1. A magnetic lamp ballast comprising: a laminated magnetic core at least part of which has a dual function as a capacitor and is comprised of magnetic amorphous metal ribbon and associated dielectric layers that are assembled to be a continuous magnetic structure with alternating laminations and dielectric, at least one coil mounted on and magnetically coupled with said core, said coil being electrically connected to the amorphous metal ribbon separated by dielectric layers which functions as said capacitor in circuit relationship with said soil.
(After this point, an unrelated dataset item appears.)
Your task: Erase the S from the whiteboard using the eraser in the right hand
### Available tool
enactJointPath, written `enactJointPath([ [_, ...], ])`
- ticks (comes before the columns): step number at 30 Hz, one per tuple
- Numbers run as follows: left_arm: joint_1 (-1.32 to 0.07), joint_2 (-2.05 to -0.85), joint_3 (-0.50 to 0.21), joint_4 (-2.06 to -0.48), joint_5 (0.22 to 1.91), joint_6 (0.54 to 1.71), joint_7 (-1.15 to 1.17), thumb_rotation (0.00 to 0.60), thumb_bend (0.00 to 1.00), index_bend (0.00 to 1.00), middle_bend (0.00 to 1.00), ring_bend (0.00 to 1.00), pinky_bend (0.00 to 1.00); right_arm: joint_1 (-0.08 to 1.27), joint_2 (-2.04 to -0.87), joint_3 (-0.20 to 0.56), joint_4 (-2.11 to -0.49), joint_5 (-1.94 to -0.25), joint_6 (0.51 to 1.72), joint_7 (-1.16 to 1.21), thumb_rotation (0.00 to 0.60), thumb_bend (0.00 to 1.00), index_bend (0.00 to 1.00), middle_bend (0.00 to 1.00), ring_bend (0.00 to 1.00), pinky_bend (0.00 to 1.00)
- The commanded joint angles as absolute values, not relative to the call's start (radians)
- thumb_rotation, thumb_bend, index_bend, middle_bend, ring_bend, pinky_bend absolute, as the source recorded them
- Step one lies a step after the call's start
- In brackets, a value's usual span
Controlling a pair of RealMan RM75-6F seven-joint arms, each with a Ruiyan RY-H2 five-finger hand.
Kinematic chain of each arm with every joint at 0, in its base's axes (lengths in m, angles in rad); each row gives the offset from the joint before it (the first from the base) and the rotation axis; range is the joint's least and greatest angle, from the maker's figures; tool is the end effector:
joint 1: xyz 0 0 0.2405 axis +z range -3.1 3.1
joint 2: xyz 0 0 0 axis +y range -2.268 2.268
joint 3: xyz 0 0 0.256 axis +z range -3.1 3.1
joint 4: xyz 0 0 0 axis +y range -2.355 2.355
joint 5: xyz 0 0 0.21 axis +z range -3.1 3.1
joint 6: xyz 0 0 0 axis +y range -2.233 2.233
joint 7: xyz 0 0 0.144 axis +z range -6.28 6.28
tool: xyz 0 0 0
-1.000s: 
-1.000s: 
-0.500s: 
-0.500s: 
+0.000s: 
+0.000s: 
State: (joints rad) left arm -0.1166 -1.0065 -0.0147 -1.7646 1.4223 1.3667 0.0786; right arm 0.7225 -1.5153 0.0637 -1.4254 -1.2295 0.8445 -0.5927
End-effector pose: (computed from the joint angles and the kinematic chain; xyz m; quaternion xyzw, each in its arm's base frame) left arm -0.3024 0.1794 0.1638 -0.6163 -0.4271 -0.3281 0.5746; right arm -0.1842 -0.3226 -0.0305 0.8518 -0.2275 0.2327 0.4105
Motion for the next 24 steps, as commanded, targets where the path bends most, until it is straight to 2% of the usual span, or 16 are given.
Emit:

11. A magnetic lamp ballast with an integral capacitor comprising: a core structure providing a closed magnetic circuit and having an elongated inner core, a pair of planar end yokes secured to either end of said inner core, and a pair of planar outer yokes secured between said end yokes, primary and secondary coils assembled on and magnetically coupled with said inner core, said end and outer yokes each comprised of accordion-pleated folds of a pair of parallel magnetic amorphous metal strips separated by alternating insulating layers, the pair of pleated amorphous metal strips in said end and outer yokes further being electrically connected together and electrically connected in circuit relationship with said secondary coil to be said capacitor.
6. A magnetic lamp ballast comprising: a core structure providing a closed magnetic circuit and having an elongated inner core, a pair of end yokes secured to either end of said inner core, and an outer yoke which also serves as a case and is mounted on said end yokes, primary and secondary coils assembled on and magnetically coupled with said inner core, said outer yoke having another function as a power factor capacitor and comprised of edge-mounted turns of a first pair of parallel magnetic amorphous metal strips separated by alternating insulating layers, said secondary coil being electrically connected in series circuit relationship with said pair of amorphous metal strips separated by insulating layers which function as said power factor capacitor.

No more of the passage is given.